• [Requirement]
In the entries below, count every line containing "hand". Reply with the number alone.

Data excerpts
----------------------------------------
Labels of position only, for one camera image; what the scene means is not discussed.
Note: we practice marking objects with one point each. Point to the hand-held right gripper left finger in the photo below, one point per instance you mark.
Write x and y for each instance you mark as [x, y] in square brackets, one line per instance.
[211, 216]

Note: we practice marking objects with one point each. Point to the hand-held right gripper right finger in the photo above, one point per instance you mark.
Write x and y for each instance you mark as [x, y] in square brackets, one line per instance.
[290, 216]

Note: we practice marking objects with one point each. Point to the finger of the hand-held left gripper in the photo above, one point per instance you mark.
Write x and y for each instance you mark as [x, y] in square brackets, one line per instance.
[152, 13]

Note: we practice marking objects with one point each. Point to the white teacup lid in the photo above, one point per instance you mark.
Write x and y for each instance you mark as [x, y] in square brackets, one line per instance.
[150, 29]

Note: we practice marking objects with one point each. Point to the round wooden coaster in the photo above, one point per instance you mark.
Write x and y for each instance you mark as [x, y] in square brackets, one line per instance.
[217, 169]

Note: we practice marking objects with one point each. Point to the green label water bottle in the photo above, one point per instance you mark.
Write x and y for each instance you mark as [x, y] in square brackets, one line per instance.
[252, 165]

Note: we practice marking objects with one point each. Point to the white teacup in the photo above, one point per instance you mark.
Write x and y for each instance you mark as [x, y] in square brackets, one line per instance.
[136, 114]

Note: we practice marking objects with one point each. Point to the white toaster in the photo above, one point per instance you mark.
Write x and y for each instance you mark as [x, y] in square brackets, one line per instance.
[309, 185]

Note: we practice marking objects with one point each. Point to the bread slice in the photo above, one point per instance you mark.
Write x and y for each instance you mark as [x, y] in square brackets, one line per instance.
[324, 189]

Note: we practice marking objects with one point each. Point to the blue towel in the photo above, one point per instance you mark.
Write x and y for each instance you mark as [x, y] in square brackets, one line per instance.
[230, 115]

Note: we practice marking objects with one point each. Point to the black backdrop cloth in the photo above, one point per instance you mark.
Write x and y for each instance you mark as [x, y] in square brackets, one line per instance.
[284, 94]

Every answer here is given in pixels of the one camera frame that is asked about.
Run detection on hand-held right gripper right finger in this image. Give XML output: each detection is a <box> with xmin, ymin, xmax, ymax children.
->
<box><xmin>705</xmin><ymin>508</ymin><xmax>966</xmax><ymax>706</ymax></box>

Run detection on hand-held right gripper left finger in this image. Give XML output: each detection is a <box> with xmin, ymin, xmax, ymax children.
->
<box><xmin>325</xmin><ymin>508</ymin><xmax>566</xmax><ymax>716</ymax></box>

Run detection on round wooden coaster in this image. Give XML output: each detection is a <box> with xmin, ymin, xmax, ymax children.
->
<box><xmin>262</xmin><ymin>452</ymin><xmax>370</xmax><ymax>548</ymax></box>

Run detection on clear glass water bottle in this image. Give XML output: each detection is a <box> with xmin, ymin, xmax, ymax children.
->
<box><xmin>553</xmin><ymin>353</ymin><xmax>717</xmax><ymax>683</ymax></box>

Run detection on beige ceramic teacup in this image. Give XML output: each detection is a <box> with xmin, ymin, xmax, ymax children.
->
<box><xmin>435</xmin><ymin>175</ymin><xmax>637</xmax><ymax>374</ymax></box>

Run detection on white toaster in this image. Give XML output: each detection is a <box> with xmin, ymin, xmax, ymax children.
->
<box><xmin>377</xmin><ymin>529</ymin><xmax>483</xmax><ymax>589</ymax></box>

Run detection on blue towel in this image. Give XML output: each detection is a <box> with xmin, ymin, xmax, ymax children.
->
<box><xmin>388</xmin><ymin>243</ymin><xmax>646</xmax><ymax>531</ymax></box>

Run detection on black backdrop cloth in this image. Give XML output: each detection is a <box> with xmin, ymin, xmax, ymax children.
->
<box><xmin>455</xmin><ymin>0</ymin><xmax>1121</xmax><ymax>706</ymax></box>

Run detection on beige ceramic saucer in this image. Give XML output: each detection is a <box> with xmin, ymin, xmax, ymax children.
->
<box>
----------------------------------------
• [Expected output]
5